1. a Fault Locating Method, is characterized in that, comprising:

Described abnormal information is reported to monitoring server by network.

2. method according to claim 1, is characterized in that, described when monitoring the exception-triggered condition, acquisition abnormity information comprises:

Utilize described entrance function acquisition abnormity information.

3. method according to claim 2, is characterized in that, described in carrying out described bios program process, if monitor the exception-triggered condition, triggers the entrance function that each abnormal information trigger source is corresponding and comprise:

4. according to claim 1 or 2 or 3 described methods, it is characterized in that, described when electrifying startup equipment is carried out the basic input-output system BIOS program, monitoring hardware anomalies trigger condition comprises:

5. method according to claim 1, is characterized in that, described when monitoring the exception-triggered condition, acquisition abnormity information comprises:

6. method according to claim 1, is characterized in that, describedly described abnormal information is reported to monitoring server by network comprises:

7. according to the described method of claim 1-6 any one, it is characterized in that, described described abnormal information is reported to monitoring server by network before, also comprise:

8. a fault locator, is characterized in that, comprising:

9. device according to claim 8, is characterized in that, described abnormal information acquisition module, specifically in carrying out described bios program process, if monitor the exception-triggered condition, triggers the entrance function that each abnormal information trigger source is corresponding; And, utilize described entrance function acquisition abnormity information.

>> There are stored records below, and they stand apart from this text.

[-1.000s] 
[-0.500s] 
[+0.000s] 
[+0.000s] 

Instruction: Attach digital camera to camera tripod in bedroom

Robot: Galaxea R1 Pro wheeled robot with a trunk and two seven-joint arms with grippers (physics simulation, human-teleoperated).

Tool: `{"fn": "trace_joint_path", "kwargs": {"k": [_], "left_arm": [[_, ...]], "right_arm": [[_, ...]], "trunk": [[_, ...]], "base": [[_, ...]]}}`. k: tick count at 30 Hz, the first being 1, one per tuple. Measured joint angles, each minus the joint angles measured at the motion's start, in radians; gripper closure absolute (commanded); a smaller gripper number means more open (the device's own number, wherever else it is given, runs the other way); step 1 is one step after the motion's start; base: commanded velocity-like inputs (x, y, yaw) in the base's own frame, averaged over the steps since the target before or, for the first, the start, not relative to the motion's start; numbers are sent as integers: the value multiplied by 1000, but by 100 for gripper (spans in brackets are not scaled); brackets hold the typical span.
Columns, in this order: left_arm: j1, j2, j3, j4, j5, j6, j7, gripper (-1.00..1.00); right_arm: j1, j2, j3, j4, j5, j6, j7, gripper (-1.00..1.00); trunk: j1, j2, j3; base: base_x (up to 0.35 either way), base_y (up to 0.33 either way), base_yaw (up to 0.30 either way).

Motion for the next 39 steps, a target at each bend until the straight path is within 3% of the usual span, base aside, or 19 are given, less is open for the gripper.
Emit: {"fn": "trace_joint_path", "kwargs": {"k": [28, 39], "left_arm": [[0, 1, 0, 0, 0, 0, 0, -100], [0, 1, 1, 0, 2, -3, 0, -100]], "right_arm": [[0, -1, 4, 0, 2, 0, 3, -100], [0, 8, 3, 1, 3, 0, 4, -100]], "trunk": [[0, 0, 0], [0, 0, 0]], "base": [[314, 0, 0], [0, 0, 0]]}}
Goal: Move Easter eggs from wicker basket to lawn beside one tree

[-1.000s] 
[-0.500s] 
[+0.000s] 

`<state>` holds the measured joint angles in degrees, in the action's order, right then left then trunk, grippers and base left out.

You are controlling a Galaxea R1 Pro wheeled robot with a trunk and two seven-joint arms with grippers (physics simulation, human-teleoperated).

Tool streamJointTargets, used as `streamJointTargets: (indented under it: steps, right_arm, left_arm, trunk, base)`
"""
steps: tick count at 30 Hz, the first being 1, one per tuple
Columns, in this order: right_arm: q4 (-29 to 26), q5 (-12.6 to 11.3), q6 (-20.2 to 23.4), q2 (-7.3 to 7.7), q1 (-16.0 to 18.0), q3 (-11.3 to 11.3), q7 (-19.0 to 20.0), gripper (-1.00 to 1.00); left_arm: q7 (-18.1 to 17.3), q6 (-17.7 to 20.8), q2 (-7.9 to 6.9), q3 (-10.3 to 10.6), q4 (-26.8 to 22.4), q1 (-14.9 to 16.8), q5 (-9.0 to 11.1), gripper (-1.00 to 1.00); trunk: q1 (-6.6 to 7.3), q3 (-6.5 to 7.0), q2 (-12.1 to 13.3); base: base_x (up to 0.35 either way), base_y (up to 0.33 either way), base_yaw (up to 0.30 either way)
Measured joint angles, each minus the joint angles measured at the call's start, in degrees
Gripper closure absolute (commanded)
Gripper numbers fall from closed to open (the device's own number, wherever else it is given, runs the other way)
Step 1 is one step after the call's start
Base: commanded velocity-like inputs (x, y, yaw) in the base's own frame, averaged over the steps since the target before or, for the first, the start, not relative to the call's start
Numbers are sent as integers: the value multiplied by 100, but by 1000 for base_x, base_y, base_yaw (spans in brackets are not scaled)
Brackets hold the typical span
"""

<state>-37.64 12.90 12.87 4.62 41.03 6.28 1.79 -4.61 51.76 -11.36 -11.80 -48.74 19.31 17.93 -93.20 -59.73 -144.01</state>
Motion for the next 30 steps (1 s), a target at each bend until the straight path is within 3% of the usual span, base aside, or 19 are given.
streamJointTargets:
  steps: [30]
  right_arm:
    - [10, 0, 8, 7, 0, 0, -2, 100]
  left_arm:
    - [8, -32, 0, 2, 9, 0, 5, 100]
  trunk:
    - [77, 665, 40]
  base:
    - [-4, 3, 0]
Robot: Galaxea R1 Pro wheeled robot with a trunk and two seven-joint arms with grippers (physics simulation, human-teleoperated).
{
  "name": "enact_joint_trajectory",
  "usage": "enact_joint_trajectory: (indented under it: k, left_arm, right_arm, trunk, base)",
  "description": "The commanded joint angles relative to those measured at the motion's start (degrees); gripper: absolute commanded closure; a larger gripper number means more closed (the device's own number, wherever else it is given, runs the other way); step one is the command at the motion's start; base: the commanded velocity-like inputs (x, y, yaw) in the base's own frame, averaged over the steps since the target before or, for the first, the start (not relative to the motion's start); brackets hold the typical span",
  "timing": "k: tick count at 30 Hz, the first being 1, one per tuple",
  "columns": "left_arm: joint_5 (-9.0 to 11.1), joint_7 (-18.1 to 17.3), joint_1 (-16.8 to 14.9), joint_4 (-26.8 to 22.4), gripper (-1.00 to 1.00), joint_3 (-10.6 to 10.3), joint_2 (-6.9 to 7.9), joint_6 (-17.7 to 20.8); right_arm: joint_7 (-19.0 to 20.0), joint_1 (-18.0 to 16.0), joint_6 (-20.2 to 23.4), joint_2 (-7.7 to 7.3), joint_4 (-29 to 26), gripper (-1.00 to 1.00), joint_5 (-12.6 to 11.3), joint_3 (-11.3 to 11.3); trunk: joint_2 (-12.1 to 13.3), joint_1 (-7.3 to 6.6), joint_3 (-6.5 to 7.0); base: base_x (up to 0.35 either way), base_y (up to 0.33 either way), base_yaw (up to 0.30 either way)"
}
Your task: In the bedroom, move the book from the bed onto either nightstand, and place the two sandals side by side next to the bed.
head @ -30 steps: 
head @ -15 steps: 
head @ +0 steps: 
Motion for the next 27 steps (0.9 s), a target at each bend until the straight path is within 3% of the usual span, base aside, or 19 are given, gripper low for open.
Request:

10. device according to claim 9, is characterized in that, described abnormal information acquisition module also for:

11. according to Claim 8 or 9 or 10 described devices, it is characterized in that, described monitoring driving module is specifically for when electrifying startup equipment is carried out bios program, whether monitor generation system management interrupt SMI, anomalous event Event or unexpected message, if, determine and monitor the exception-triggered condition, wherein, described anomalous event or unexpected message trigger abnormal event or message for carrying out the meeting generated in described bios program.

12. device according to claim 8, it is characterized in that, described abnormal information acquisition module is specifically for when monitoring the exception-triggered condition, gather failure message, and the software transfer storehouse relation when gathering fault and occurring and/or the numerical value of programmable counter and program status register, to indicate the position of described failure message.